> Exercise details:
Each line from the one containing "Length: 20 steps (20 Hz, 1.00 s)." to the end of the listing below must be retyped exactly, with no line left out and none added.

Start of Information shown

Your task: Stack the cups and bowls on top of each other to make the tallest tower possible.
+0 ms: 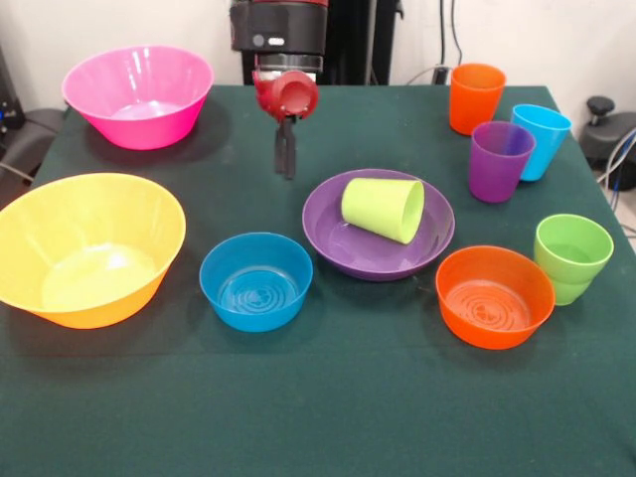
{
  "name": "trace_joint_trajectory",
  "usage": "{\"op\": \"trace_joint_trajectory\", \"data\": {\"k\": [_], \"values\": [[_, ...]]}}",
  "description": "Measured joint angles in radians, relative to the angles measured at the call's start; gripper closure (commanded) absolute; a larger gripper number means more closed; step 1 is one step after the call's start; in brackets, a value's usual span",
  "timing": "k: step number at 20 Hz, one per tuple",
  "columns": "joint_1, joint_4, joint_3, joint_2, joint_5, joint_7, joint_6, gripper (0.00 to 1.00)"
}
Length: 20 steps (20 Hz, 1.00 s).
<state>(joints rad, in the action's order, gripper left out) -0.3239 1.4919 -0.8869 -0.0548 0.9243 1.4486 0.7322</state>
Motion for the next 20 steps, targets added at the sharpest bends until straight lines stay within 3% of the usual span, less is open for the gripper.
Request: {"op": "trace_joint_trajectory", "data": {"k": [4, 8, 12, 13, 20], "values": [[-0.068, -0.004, 0.012, 0.034, 0.235, 0.230, -0.203, 0.00], [-0.086, -0.002, 0.035, 0.076, 0.365, 0.436, -0.307, 0.00], [-0.117, -0.003, 0.022, 0.087, 0.498, 0.752, -0.371, 0.00], [-0.144, -0.007, 0.003, 0.074, 0.547, 0.908, -0.370, 0.00], [-0.240, -0.048, -0.064, 0.008, 0.624, 1.417, -0.343, 0.00]]}}
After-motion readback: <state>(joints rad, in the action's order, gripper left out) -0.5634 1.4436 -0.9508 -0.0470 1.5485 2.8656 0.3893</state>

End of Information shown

> Finished exercise:
Length: 20 steps (20 Hz, 1.00 s).
<state>(joints rad, in the action's order, gripper left out) -0.3239 1.4919 -0.8869 -0.0548 0.9243 1.4486 0.7322</state>
Motion for the next 20 steps, targets added at the sharpest bends until straight lines stay within 3% of the usual span, less is open for the gripper.
Request: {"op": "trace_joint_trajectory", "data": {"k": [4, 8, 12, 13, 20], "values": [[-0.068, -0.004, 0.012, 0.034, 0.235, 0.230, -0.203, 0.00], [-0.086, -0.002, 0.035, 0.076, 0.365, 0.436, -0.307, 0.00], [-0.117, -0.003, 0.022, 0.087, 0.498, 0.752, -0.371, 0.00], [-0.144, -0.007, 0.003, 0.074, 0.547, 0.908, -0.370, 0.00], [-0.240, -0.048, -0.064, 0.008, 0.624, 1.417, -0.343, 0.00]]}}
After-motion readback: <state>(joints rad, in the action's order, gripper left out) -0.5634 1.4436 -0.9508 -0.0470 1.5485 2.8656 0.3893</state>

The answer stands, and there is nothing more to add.